Néanmoins, les organisations de défense des droits de l’homme au Mexique se plaignent que sous le gouvernement Scheinbaum, les cas de disparitions forcées ont augmenté de 16 % en 2024. Selon les rapports d’organisations non gouvernementales, en moyenne 40 personnes disparaissent chaque jour au Mexique.

Pour les proches et les collectifs des victimes de disparitions forcées, la décision de l’AGTDFI représente un espoir d’inciter l’État mexicain à enquêter sérieusement et pleinement sur chaque cas individuel de disparition forcée et à punir ces crimes. C’est ce qu’indique un communiqué signé par 28 collectifs de proches des victimes. C’est ce qu’a publié l’organisation de défense des droits humains Fray Bartolomé de Las Casas.

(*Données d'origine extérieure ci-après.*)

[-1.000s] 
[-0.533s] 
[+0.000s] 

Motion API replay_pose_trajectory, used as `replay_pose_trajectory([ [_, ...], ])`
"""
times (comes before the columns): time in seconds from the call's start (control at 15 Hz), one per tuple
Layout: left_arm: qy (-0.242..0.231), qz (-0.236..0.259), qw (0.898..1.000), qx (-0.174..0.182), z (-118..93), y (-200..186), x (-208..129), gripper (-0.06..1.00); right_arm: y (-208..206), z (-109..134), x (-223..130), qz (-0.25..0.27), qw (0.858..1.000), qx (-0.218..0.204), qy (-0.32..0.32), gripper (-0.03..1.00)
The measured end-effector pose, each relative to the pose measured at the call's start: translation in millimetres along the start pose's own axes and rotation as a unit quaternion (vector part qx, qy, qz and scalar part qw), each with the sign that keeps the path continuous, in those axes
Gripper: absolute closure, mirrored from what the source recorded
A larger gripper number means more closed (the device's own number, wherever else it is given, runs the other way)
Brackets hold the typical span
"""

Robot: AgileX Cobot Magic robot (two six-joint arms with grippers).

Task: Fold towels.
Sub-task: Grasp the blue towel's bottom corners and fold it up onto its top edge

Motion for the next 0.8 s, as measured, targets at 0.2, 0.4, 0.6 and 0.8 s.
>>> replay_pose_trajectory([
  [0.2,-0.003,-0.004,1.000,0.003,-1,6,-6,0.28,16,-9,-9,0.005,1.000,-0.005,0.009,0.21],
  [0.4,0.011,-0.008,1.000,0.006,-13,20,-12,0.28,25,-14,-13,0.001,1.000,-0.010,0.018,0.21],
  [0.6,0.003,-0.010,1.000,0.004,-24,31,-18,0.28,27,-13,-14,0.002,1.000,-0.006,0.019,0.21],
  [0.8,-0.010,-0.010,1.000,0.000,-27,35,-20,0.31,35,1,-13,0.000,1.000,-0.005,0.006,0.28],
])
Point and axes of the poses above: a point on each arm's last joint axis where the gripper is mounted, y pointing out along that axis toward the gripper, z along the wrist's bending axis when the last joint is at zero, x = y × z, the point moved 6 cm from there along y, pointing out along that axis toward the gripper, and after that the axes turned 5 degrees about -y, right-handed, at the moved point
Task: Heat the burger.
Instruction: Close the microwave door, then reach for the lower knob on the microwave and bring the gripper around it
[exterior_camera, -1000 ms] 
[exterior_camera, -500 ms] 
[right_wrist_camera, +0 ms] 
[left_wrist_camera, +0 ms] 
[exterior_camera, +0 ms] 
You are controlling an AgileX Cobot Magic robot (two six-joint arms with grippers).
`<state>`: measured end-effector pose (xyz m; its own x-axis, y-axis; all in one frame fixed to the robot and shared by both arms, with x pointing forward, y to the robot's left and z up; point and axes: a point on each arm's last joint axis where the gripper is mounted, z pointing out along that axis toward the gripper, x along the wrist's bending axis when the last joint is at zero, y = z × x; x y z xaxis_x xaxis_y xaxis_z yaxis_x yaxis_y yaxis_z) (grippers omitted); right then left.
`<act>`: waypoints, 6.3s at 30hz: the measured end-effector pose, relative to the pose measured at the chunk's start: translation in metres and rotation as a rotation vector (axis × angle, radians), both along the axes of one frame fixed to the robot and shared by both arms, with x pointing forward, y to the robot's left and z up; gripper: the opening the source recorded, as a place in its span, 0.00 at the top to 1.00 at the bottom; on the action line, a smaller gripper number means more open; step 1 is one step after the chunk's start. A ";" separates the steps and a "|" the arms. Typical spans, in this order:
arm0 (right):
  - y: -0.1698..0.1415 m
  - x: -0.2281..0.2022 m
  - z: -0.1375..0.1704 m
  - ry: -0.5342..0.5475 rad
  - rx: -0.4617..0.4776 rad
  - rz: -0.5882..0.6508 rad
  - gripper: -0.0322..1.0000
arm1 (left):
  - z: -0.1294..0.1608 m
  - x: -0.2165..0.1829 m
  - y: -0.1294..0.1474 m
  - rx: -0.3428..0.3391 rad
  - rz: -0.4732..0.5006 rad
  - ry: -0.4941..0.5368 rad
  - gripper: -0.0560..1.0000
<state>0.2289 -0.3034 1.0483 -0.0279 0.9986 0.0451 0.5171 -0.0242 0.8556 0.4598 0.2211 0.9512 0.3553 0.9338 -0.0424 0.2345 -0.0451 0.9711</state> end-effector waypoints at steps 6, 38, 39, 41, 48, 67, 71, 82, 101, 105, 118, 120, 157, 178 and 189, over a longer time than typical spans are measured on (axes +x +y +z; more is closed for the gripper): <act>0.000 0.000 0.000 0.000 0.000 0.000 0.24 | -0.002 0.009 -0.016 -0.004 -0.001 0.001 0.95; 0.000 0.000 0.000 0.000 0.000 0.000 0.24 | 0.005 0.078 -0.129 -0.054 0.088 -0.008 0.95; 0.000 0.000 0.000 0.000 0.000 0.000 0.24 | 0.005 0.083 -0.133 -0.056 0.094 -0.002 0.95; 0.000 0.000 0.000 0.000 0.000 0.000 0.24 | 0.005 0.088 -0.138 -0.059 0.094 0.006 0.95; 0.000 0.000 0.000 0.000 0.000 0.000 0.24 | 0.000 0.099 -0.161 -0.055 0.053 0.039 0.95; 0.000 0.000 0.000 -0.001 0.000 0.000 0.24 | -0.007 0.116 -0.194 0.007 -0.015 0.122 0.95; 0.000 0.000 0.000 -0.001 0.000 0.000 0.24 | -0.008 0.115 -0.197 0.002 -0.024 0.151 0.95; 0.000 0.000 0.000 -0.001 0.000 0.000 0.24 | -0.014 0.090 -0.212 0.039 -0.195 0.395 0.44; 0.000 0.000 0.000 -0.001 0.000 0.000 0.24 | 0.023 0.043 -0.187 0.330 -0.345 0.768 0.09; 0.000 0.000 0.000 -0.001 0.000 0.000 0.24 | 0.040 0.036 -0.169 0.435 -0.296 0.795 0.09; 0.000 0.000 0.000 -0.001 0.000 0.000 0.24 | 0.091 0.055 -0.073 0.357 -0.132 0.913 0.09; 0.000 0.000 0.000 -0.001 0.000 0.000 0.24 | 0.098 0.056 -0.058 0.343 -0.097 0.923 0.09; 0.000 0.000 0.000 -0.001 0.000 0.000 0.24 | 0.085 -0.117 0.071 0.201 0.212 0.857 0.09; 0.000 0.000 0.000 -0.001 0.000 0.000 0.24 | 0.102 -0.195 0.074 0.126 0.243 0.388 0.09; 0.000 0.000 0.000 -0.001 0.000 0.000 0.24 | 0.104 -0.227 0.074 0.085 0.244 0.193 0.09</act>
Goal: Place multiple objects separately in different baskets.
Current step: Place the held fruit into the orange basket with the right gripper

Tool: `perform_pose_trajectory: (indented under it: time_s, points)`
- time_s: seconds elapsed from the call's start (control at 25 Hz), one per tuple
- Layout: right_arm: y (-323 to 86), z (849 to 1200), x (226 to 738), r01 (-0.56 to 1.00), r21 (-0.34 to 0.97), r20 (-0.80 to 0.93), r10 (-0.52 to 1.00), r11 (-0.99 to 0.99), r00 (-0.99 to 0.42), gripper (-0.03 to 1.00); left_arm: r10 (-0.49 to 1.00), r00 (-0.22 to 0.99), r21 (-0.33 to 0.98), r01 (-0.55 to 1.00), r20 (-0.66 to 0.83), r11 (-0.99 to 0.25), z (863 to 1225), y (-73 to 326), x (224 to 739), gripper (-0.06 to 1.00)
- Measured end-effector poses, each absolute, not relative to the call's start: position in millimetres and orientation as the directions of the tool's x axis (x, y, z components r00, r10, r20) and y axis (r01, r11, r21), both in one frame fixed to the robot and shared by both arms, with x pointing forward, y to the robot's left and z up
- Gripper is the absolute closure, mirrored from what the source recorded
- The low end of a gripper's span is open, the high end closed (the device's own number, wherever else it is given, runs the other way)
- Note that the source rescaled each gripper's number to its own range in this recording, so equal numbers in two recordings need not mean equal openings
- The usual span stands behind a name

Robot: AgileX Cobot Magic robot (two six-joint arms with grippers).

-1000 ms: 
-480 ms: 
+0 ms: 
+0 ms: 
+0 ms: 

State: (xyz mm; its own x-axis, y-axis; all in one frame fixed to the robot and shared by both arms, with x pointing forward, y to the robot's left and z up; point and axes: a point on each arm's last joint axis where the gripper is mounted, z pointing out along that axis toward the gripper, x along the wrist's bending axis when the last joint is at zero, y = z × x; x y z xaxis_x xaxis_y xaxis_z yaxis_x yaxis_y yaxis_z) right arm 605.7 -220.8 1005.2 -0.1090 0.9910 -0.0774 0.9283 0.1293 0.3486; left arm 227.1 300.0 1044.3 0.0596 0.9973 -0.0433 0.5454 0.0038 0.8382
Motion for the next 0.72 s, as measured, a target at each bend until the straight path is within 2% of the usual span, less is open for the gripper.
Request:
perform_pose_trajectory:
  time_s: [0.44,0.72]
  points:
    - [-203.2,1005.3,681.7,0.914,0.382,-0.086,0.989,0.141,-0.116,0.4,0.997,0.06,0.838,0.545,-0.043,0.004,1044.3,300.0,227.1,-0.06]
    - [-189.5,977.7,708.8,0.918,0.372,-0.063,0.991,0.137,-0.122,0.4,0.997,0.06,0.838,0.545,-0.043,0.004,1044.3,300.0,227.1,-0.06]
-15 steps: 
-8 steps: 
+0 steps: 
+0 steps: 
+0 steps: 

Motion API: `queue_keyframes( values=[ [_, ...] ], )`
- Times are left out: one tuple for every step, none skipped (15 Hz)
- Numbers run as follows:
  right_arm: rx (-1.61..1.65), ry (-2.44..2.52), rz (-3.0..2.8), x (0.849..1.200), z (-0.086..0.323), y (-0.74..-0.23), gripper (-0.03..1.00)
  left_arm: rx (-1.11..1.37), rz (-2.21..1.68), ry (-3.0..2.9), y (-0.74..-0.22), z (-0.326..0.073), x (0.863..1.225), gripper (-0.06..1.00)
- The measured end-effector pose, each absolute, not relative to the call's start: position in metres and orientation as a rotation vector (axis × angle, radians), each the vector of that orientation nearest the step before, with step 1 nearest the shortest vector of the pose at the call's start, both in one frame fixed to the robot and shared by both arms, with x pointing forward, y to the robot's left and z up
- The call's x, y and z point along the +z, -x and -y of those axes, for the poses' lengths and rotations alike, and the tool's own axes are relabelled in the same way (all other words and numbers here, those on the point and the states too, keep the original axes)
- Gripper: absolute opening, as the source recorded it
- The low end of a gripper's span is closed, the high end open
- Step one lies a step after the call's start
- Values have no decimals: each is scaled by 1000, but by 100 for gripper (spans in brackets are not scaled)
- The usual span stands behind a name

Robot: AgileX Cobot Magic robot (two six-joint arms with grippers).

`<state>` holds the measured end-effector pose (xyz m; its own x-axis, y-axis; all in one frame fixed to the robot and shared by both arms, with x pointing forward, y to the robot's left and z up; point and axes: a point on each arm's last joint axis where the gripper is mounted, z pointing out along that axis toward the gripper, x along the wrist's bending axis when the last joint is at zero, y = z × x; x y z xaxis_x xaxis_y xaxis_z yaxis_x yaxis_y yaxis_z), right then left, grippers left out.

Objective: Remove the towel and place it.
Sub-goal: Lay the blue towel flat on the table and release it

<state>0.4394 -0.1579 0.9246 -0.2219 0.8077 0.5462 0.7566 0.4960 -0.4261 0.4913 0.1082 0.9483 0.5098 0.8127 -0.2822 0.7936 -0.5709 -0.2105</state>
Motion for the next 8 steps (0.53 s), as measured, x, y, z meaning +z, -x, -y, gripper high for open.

Mgr Raúl Vera, qui travaille depuis des décennies dans la défense des droits de l’homme dans l’État du Chiapas, dans le sud du pays, a soutenu les revendications des collectifs. Vera a appelé le gouvernement mexicain à faire face à la situation et à cesser de tolérer l’implication des politiciens dans le crime organisé.

Jimena Reyes a appelé le gouvernement mexicain à soutenir la décision du groupe de travail de « mettre fin à ces conditions indescriptibles ». Actuellement, 132 534 personnes sont portées disparues au Mexique.